The future is bright for organizations committed to Business Process Management and Automation; the Capture of information from unstructured data sources (like most business documents) is the key that can unlock exponential gains in productivity.
While the latest trends in artificial intelligence, machine learning and robotic process automation (RPA) seem like a combination of marketing hype and science fiction reality, today’s business process automation solutions have a long heritage that dates back to the first business applications in the early 1950s.
The great leap forward that we’re experiencing today doesn’t stem from automating a simple, repetitive process. It doesn’t stem from having the ability to go beyond narrowly-defined use cases to helping to deal with exceptions. The real innovation, when it comes to robotic process automation (RPA), lies in more in the how than the why—specifically, what is required to implement, configure and maintain these solutions to handle routine tasks at a high volume as conditions change.
Historically, the biggest obstacle to automating tasks like accounts payable invoice processes has been that traditional solutions were too inflexible, complex and costly to compete with the adaptibiity and ingenuity of human workers. Unfortunately, all too often the tasks required of human workers were unworthy of the workers themselves—meaning that their skills could be better utilized IF there was an approach to automation that didn’t require tons of effort up front and far too much effort to maintain over time.
The result up until recently has been that employees continue to be over-burdened with repetitive tasks that could be better handled by a machine, if only that machine weren’t so temperamental and fragile when exposed to real life scenarios and dependent upon systems whose integrations were at risk of breaking every time a software update occurred.
Enter the new age of automation. Intelligent Process Automation (IPA) solutions are evolving in a way that promises simpler implementations, less dependence on IT, greater adaptability and a fast return on investment.

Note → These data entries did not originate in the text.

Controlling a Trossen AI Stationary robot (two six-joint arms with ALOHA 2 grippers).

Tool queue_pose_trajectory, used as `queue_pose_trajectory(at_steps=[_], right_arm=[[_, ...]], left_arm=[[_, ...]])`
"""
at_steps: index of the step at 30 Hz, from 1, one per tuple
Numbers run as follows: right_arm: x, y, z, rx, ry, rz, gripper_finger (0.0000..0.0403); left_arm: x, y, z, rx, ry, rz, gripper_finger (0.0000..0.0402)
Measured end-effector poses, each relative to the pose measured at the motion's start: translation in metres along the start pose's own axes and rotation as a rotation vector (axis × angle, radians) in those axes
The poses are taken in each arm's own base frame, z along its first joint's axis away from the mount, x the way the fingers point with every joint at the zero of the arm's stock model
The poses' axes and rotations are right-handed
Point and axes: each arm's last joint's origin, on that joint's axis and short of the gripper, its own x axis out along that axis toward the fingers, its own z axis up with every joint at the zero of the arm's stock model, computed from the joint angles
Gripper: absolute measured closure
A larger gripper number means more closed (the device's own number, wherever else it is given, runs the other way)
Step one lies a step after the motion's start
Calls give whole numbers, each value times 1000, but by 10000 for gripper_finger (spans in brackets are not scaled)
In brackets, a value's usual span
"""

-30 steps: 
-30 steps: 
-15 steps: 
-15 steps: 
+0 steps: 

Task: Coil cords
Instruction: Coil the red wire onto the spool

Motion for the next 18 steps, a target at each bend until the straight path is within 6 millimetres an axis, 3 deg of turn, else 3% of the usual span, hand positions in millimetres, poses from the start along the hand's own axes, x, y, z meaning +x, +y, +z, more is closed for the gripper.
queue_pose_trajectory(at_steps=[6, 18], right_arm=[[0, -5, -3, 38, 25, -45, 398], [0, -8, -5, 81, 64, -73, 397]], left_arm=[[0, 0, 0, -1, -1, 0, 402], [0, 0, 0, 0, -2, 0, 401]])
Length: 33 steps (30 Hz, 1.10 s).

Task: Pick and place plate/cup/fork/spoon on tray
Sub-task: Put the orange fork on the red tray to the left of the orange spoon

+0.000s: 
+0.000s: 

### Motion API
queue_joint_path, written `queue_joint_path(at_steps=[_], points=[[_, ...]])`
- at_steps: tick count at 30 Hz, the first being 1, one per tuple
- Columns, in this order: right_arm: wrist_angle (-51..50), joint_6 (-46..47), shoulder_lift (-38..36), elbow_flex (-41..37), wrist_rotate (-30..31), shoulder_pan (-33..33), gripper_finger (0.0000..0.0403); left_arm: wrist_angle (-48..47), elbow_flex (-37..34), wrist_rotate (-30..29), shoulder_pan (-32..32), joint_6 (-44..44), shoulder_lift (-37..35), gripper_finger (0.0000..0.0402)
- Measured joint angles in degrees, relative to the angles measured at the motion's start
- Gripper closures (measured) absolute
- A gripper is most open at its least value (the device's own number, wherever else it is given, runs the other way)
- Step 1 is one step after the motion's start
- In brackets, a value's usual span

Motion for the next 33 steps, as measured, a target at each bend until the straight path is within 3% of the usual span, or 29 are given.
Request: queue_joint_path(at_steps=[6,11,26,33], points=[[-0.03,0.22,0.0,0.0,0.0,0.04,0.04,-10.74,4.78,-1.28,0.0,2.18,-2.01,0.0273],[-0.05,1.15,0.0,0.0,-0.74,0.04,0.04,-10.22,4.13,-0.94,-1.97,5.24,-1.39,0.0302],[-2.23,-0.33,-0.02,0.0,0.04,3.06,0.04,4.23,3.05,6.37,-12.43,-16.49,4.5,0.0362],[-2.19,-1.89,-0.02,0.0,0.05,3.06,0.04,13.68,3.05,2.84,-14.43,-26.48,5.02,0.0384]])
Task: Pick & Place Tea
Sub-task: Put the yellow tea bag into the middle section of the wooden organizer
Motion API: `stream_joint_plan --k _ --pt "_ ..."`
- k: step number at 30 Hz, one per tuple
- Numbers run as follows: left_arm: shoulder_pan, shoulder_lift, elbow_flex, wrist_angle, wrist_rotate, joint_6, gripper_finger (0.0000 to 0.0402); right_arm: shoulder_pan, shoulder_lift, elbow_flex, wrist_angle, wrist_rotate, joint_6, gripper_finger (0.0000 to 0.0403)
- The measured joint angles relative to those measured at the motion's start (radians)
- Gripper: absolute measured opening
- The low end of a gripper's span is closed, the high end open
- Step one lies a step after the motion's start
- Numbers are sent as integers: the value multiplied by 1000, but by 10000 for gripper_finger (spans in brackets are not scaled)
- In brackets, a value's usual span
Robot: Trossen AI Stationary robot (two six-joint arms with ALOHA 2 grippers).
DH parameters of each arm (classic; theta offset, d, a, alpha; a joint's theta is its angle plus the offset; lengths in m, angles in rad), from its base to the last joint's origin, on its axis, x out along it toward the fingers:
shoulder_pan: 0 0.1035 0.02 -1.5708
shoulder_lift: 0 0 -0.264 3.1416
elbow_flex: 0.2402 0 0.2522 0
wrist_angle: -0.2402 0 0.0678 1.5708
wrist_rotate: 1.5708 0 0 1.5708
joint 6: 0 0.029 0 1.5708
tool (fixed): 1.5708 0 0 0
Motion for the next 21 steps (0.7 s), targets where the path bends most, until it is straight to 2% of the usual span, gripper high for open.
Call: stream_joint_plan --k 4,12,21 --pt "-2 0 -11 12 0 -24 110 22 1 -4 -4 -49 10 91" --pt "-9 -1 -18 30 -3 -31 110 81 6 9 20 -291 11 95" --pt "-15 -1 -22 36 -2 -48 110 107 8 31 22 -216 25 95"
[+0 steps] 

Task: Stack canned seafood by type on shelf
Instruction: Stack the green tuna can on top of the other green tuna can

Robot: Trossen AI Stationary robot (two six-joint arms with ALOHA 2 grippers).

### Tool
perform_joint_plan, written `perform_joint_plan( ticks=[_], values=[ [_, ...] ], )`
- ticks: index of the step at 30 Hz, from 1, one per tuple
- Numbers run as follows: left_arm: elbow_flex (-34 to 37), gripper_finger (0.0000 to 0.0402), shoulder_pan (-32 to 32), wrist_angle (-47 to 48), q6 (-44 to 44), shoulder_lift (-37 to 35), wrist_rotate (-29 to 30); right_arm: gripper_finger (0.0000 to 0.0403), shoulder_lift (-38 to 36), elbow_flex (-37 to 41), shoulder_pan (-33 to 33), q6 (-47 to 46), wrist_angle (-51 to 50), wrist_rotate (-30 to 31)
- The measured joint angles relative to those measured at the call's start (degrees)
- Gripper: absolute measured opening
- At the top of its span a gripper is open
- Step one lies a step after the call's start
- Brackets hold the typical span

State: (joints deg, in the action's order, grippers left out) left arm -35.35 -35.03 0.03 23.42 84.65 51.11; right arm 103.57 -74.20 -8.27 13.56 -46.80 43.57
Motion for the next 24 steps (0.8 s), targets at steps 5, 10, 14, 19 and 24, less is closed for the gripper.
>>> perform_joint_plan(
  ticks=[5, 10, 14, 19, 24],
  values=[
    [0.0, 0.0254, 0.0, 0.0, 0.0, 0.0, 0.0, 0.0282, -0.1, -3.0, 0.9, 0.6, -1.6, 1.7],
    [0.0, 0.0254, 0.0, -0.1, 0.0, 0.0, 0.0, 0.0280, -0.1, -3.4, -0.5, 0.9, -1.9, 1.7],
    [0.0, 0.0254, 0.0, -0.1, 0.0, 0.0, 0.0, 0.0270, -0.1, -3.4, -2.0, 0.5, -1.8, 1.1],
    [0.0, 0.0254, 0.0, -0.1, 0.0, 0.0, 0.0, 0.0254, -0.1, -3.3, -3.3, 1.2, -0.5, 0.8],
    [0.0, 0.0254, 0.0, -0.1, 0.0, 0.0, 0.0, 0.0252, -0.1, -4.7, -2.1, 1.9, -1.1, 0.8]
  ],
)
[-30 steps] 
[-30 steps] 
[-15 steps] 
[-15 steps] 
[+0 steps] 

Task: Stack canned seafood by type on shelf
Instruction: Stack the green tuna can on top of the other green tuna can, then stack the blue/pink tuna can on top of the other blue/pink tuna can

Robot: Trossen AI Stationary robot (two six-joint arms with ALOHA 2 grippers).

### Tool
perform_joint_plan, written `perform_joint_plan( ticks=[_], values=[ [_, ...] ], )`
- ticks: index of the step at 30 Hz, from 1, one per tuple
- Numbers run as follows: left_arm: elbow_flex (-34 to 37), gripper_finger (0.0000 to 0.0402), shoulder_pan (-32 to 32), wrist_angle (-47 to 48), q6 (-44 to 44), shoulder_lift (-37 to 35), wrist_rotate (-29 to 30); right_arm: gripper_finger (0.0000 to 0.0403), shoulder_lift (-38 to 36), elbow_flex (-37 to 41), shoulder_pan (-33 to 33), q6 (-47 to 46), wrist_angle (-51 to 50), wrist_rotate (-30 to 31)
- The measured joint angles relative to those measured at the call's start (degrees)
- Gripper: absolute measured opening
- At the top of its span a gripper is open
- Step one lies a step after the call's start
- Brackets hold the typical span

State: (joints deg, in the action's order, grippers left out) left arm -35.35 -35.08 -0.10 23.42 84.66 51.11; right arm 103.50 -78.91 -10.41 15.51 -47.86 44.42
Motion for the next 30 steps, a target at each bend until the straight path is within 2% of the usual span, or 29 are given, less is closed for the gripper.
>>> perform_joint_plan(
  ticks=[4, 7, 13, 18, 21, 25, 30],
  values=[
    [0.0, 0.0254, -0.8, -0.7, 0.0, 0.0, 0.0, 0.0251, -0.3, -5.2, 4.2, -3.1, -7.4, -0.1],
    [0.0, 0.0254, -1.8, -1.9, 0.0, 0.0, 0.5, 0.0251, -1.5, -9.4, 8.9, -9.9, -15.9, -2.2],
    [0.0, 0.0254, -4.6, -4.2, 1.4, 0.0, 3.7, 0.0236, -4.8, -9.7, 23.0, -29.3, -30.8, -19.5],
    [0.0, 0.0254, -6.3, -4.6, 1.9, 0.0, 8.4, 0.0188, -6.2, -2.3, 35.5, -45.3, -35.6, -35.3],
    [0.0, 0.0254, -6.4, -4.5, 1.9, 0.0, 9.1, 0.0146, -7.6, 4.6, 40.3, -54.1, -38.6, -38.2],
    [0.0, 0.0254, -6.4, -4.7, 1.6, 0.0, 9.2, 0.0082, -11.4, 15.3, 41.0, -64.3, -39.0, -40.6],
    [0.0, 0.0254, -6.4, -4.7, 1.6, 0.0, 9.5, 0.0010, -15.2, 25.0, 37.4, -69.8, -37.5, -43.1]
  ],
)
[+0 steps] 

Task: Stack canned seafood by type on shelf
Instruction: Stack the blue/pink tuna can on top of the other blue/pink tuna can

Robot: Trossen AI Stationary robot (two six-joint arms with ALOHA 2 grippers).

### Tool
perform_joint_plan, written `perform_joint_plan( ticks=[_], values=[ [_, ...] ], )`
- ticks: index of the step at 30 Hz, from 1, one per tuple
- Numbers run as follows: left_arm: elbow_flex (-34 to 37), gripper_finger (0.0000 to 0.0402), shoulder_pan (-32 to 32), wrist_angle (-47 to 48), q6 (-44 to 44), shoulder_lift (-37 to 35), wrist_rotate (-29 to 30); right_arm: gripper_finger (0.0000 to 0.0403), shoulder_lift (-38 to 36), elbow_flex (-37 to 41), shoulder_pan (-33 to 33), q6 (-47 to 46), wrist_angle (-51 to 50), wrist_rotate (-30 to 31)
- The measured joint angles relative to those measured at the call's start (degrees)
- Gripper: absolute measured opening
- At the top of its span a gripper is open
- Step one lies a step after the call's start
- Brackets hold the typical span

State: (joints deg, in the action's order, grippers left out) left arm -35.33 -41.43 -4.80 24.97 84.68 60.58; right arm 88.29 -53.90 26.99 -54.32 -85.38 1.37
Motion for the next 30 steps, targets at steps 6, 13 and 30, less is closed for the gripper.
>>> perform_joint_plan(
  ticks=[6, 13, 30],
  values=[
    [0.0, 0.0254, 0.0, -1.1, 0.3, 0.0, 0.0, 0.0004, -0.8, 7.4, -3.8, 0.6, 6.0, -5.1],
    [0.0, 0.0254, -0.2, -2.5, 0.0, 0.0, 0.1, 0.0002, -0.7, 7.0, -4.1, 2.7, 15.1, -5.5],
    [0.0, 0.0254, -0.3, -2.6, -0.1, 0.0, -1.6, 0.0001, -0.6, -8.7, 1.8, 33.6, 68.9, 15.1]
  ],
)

One area where IPA has had broad impact and enabled the cost-effective automation of a wide range of back office processes is the capture and extraction of data from semi-structured or unstructured content, including email correspondence and business documents such as vendor invoices and sales orders. The ability to “read” this kind of information, identify the relevant, actionable data and then act upon that information, has been an ongoing challenge that all too frequently has depended upon rigid rules or human intervention—until now.
OCR (Optical Character Recognition) is a well-established technology created to convert text from an image into digital data. In the past, that process didn’t allow for classifying the kind of data that was captured and converted. Over the past few decades, however, data capture platforms leveraged OCR functionality to go beyond converting text images into digital characters, to identifying the KIND of information presented by that text, which could then be parsed to identify data that was actionable or relevant to a process.
Intelligent data capture platforms, for example, are able to identify and extract vendor names, invoice numbers and other details from AP invoice that are either submitted digitally via email, or sent a paper invoices that need to be scanned and digitized.
The challenge has been that the time and effort required to set up those systems, so that they could interpret and extract information from a wide range of document formats was prohibitive. This is largely because the systems followed a rigid set of rules to identify where information might be found on a document, with fairly narrow parameters. Under those conditions, only companies with an extremely large volume of documents, or a fairly uniform set of documents, could justify the investment.
Data capture have continued to evolve, however, solutions themselves have continued to evolve from ‘zone OCR’ applications to more adaptable solutions that rely on multiple parameters and integrate with other data systems to handle any number document formats and types, and also validate the information extracted by cross-referencing ERP or other database records.
Artificial intelligence and machine learning technologies are driving new levels of innovation when it comes to the challenging of getting data out of our business documents and leveraging to automate a process like invoice matching, G/L coding or approval routing.
Today’s systems can identify a document, extract the right information and perform the next step in a process with no custom coding and minimal configuration and quickly off-load the bulk of the work associated with handling an invoice or a sales order. Exceptions to the rules, when they occur, may still depend on a human operator—UNTIL the system has the opportunity to record, process and adapt to the new information and instructions it has received.
As a result, the system ‘learns’ and gets better and better over time, without being depending on a human to program in specific rule sets to be followed.
At Artsyl Technologies, we have focused on solving the major stumbling blocks to achieving the kind of business process automation that have plagued companies for decades. We’re excited to watch this evolution continue to the point where the real innovation taking place occurs among employees who are able to focus more on customer-centric approaches to doing business, than on the tools and technologies they must use to handle basic transactions and routine tasks.
Our hope is that in the future, technology fades into the background, allowing employees at every level within an organization to make the most of their talents and to focus on serving the needs of their customers, partners and vendors.
From where we stand today, that future is just around the corner.